Can we bow to the Christ in each other, in our homes and online, young and old, rich and poor, weak and strong, black and white, citizen and immigrant and envision ourselves, all of us, as the beloved children of God, growing every day into our salvation? Can we envision ourselves as living stones, building the house of the divine, welcoming all people into our churches, our homes, and our lives? What is your identity today? Whatever is going on or however we feel, Peter is reminding us to be faithful, just as Christ was faithful even to the cross.

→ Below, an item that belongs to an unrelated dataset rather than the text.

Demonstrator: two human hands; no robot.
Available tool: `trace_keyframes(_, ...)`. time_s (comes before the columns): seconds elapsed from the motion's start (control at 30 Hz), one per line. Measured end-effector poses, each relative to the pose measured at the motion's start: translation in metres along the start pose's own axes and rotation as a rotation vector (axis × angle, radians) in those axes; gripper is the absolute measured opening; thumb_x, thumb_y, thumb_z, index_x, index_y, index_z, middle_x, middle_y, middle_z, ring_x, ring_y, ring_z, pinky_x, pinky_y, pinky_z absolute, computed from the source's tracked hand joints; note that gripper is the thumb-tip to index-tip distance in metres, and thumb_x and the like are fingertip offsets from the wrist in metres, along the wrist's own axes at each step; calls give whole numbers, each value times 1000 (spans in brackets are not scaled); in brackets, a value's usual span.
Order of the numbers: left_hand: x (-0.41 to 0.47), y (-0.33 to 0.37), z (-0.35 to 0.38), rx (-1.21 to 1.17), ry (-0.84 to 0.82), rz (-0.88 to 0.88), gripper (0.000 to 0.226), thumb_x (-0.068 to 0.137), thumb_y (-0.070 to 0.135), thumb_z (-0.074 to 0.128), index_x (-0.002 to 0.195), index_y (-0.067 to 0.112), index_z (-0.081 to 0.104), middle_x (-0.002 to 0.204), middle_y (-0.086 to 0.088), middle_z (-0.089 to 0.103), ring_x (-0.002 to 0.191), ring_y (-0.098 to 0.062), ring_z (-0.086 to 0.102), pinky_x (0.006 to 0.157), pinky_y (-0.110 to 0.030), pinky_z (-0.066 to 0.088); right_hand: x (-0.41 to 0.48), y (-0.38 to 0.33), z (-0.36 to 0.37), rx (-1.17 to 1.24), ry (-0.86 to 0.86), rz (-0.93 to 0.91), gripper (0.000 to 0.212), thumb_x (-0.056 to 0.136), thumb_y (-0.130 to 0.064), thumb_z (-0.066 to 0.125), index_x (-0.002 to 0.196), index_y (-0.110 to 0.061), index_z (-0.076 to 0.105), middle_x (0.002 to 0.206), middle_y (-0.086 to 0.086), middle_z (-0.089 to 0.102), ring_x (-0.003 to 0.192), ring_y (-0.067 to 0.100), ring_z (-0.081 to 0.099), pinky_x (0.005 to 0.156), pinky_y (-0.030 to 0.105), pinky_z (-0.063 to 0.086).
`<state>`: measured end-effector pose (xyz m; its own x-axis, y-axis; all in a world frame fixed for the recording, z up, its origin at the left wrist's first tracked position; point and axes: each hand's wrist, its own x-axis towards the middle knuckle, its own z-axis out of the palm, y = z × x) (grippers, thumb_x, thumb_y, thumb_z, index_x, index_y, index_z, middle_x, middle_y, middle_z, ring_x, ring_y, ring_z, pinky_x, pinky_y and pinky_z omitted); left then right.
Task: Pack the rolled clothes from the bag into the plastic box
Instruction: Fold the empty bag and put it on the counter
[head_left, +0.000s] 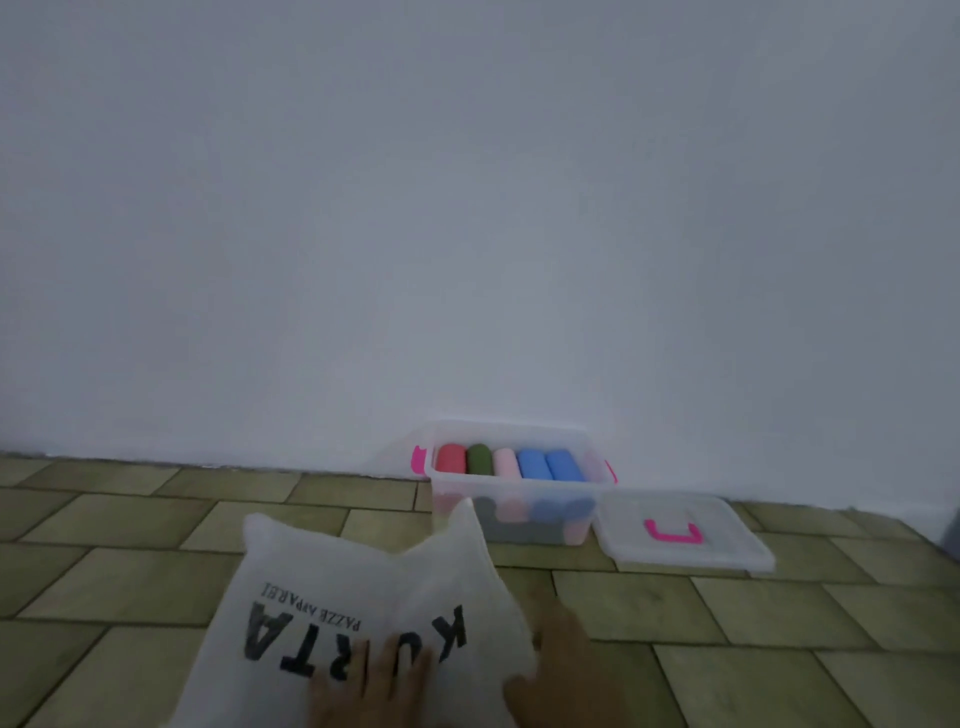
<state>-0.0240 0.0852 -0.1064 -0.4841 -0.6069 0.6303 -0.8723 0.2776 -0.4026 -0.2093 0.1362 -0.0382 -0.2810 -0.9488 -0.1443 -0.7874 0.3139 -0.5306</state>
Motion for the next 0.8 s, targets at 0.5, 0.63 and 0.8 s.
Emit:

 And since Jesus was the living stone that was rejected we too will experience persecution and pain. We will experience suffering and shame. We will experience lostness and loneliness. But where Jesus was rejected and thrown out, we will not be as long as we are together. We are living stones, formed together in community, to hold each other up, to stand side by side, to add to each other and not subtract from each other. We are no longer alone. We are no longer weak. We are no longer without purpose. We are a holy priesthood, a holy people who build structures of love, acceptance, justice, and care… together. Be living stones, people of God. Be living stones.